STORED DATA Block Start

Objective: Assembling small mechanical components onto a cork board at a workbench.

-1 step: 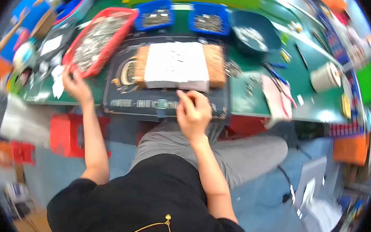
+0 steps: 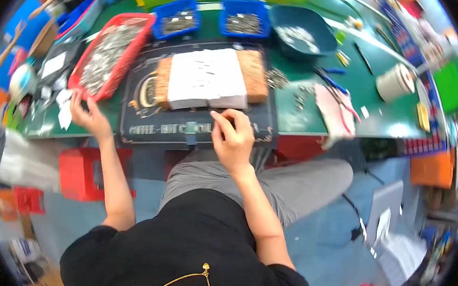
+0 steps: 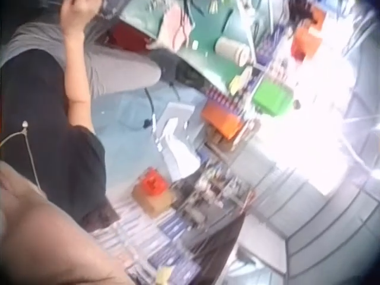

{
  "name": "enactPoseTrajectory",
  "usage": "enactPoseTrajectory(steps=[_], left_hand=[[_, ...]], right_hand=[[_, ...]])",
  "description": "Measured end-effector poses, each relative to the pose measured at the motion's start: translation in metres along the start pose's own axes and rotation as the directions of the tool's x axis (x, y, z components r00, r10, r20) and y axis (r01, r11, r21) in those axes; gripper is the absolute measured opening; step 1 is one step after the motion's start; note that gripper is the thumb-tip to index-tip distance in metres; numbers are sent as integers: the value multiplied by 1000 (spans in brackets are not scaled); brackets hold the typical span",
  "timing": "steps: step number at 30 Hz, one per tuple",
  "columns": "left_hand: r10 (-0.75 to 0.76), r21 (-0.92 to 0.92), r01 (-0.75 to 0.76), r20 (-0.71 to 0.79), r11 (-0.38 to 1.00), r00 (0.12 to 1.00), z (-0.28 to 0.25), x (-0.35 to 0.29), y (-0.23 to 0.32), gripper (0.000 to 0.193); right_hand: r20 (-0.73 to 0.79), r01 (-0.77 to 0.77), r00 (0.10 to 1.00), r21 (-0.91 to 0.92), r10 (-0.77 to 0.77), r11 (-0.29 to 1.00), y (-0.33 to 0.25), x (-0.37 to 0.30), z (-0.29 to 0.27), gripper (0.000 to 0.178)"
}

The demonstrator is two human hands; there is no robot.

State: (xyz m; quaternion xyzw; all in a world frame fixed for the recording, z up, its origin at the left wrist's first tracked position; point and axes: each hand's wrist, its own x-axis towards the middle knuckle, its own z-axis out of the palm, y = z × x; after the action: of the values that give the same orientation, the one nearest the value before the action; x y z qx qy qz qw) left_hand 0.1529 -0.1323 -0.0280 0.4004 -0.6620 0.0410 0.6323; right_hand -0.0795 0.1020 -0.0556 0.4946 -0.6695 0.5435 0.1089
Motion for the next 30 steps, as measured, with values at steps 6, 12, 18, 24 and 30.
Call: enactPoseTrajectory(steps=[6, 12, 18, 24, 30], left_hand=[[143, 8, -159, 404, 987, 904, -11, -54, 94, 24], [190, -208, -95, 507, 973, 841, 3, -61, 133, 27], [313, -261, -214, 443, 941, 840, 22, -95, 138, 28], [405, -346, -276, 388, 897, 828, 25, -101, 130, 14], [430, -354, -277, 498, 893, 753, 27, -99, 132, 34]], right_hand=[[-95, -274, 962, -333, 257, 902, 30, 26, -82, 18], [-157, -364, 929, -542, 334, 757, 79, 37, -126, 18], [-214, -382, 923, -410, 320, 829, 89, 34, -118, 12], [-140, -322, 946, -474, 291, 820, 91, 45, -113, 11], [-116, -267, 964, -481, 241, 835, 82, 38, -97, 14]])
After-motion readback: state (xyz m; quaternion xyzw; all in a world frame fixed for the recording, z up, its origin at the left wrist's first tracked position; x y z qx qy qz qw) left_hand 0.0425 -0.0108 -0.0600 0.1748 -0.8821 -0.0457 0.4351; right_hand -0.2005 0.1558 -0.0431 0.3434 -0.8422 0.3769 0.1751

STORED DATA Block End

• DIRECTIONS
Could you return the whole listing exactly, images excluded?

• ANSWER TO THE PROBLEM
Objective: Assembling small mechanical components onto a cork board at a workbench.

-1 step: 
+0 steps: 
+0 steps: 

{
  "name": "enactPoseTrajectory",
  "usage": "enactPoseTrajectory(steps=[_], left_hand=[[_, ...]], right_hand=[[_, ...]])",
  "description": "Measured end-effector poses, each relative to the pose measured at the motion's start: translation in metres along the start pose's own axes and rotation as the directions of the tool's x axis (x, y, z components r00, r10, r20) and y axis (r01, r11, r21) in those axes; gripper is the absolute measured opening; step 1 is one step after the motion's start; note that gripper is the thumb-tip to index-tip distance in metres; numbers are sent as integers: the value multiplied by 1000 (spans in brackets are not scaled); brackets hold the typical span",
  "timing": "steps: step number at 30 Hz, one per tuple",
  "columns": "left_hand: r10 (-0.75 to 0.76), r21 (-0.92 to 0.92), r01 (-0.75 to 0.76), r20 (-0.71 to 0.79), r11 (-0.38 to 1.00), r00 (0.12 to 1.00), z (-0.28 to 0.25), x (-0.35 to 0.29), y (-0.23 to 0.32), gripper (0.000 to 0.193); right_hand: r20 (-0.73 to 0.79), r01 (-0.77 to 0.77), r00 (0.10 to 1.00), r21 (-0.91 to 0.92), r10 (-0.77 to 0.77), r11 (-0.29 to 1.00), y (-0.33 to 0.25), x (-0.37 to 0.30), z (-0.29 to 0.27), gripper (0.000 to 0.178)"
}

The demonstrator is two human hands; there is no robot.

State: (xyz m; quaternion xyzw; all in a world frame fixed for the recording, z up, its origin at the left wrist's first tracked position; point and axes: each hand's wrist, its own x-axis towards the middle knuckle, its own z-axis out of the palm, y = z × x; after the action: of the values that give the same orientation, the one nearest the value before the action; x y z qx qy qz qw) left_hand 0.1529 -0.1323 -0.0280 0.4004 -0.6620 0.0410 0.6323; right_hand -0.0795 0.1020 -0.0556 0.4946 -0.6695 0.5435 0.1089
Motion for the next 30 steps, as measured, with values at steps 6, 12, 18, 24 and 30.
Call: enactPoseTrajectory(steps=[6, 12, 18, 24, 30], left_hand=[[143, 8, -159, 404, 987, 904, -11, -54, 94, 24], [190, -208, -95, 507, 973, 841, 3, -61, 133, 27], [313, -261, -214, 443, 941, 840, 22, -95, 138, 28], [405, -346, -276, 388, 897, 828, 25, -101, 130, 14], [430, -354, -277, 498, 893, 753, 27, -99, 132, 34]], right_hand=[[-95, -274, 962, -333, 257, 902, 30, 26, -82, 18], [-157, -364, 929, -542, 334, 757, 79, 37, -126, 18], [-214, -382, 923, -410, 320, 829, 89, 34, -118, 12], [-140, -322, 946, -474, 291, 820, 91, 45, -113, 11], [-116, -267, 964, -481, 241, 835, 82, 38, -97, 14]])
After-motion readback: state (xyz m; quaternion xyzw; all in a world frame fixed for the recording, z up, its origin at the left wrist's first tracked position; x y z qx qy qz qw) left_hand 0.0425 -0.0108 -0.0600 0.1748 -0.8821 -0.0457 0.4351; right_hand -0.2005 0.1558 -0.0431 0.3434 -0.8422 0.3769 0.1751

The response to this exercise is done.